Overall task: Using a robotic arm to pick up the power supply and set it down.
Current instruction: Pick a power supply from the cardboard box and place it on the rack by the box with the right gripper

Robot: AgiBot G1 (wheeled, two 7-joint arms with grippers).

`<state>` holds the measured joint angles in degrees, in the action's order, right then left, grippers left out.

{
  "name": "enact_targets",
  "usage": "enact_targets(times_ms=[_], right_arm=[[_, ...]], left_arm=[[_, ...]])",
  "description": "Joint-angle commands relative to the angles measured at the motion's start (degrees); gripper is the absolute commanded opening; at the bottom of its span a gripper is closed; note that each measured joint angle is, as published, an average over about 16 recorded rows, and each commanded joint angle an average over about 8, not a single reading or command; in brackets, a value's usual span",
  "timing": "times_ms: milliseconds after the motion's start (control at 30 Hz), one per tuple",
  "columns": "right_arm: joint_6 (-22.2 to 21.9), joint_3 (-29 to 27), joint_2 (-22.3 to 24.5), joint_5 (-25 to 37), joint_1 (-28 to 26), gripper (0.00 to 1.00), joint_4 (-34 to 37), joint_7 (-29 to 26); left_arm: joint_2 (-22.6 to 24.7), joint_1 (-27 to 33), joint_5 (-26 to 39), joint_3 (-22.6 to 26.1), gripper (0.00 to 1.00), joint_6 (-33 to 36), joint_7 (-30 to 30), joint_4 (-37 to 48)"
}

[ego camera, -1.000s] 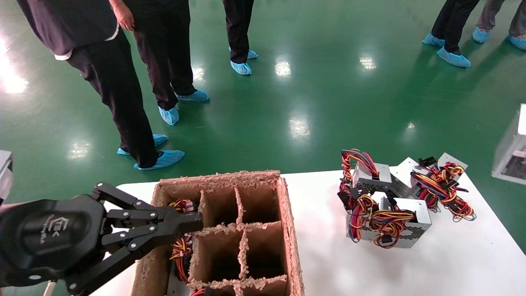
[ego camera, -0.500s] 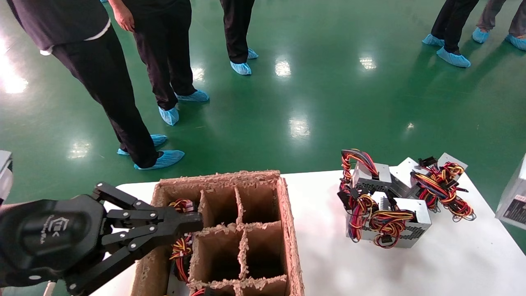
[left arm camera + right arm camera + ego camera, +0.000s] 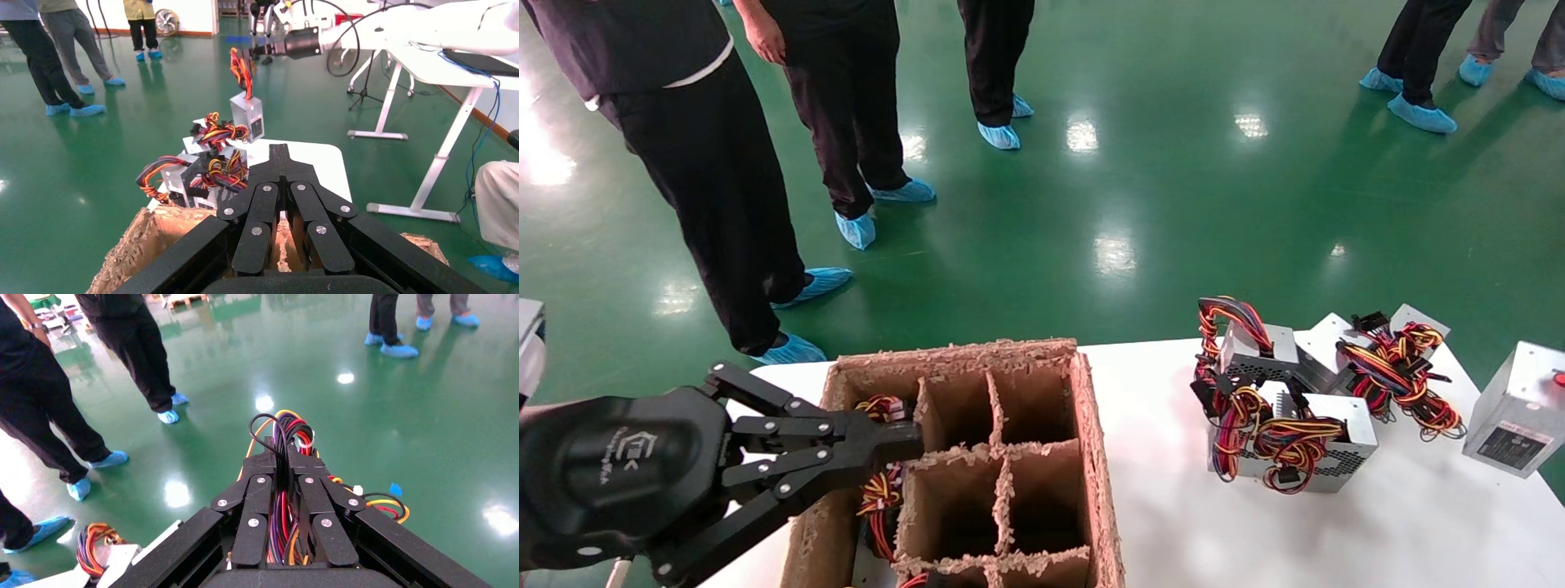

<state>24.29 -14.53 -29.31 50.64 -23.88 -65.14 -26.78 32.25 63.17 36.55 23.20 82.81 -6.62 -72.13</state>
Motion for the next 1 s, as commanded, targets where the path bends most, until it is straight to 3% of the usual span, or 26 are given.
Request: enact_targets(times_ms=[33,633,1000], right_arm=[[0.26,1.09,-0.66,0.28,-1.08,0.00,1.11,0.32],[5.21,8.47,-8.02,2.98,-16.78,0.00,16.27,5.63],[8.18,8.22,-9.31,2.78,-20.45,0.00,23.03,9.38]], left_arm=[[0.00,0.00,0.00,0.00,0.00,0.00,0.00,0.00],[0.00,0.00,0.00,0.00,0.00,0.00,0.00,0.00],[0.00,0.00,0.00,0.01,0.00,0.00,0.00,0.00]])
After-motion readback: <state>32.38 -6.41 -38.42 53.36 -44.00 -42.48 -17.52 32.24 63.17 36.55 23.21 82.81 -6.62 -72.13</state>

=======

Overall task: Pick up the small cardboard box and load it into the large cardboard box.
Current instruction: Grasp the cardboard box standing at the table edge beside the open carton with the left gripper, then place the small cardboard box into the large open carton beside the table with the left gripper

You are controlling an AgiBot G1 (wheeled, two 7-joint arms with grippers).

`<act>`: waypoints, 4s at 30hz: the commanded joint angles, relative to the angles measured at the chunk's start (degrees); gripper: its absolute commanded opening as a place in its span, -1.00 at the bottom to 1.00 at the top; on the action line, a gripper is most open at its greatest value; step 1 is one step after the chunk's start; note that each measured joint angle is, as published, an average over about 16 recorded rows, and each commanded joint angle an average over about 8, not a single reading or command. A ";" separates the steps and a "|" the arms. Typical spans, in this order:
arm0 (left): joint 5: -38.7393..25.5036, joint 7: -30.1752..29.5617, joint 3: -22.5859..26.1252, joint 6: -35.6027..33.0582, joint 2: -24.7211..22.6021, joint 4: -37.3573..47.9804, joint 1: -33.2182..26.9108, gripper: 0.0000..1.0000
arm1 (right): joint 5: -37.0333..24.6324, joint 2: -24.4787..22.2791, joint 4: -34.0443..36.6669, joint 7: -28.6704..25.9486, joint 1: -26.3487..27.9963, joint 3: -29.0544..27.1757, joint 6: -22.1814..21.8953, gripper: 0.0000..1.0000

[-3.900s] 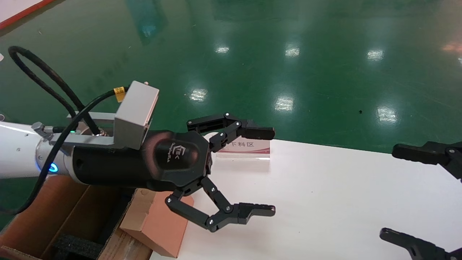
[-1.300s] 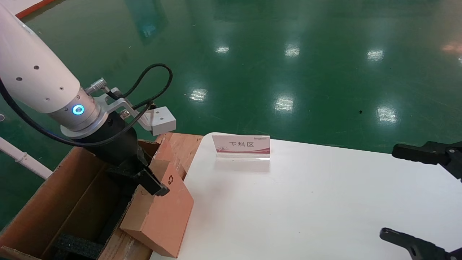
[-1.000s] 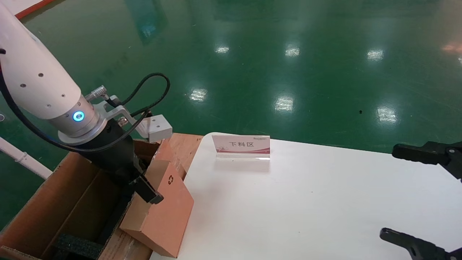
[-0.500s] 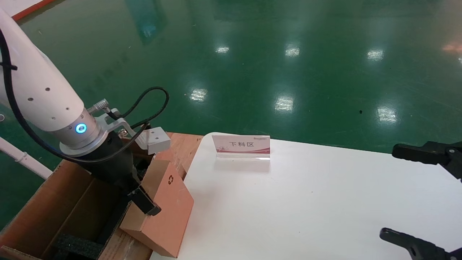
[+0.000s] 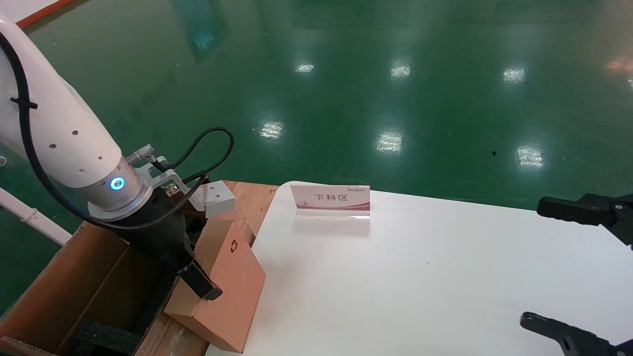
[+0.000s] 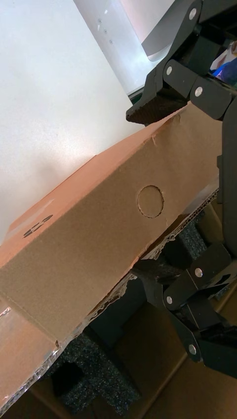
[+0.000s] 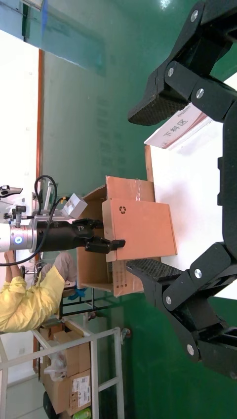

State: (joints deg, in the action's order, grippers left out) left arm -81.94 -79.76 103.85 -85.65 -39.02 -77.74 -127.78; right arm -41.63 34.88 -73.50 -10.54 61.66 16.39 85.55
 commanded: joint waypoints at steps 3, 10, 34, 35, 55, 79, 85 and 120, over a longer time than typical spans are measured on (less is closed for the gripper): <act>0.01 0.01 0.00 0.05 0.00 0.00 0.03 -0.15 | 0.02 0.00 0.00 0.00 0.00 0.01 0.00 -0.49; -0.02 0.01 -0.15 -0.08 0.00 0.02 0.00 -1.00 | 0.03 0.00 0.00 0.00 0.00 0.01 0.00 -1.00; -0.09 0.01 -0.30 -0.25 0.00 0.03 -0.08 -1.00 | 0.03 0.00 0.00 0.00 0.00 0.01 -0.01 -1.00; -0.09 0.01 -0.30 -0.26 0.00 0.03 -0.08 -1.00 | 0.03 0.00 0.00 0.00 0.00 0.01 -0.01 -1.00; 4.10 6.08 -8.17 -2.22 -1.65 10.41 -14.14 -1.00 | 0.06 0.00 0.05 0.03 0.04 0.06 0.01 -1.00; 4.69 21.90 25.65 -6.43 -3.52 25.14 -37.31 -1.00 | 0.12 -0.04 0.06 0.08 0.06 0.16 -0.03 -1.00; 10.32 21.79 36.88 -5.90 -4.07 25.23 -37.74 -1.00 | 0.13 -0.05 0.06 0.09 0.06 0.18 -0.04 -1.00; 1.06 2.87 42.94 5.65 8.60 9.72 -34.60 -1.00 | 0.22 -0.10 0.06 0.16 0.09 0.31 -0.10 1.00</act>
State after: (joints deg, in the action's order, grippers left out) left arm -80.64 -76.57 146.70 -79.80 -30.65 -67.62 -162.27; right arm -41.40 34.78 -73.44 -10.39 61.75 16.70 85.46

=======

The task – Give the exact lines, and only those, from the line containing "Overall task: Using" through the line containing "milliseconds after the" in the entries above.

Exercise answer –
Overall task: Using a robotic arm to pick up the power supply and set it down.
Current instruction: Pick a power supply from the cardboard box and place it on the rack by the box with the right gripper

Robot: AgiBot G1 (wheeled, two 7-joint arms with grippers).

`<state>` holds the measured joint angles in degrees, in the action's order, right then left, grippers left out.

{
  "name": "enact_targets",
  "usage": "enact_targets(times_ms=[_], right_arm=[[_, ...]], left_arm=[[_, ...]])",
  "description": "Joint-angle commands relative to the angles measured at the motion's start (degrees); gripper is the absolute commanded opening; at the bottom of its span a gripper is closed; note that each measured joint angle is, as published, an average over about 16 recorded rows, and each commanded joint angle an average over about 8, not a single reading or command; in brackets, a value's usual span",
  "timing": "times_ms: milliseconds after the motion's start (control at 30 Hz), one per tuple",

At this stage, the exercise is finished.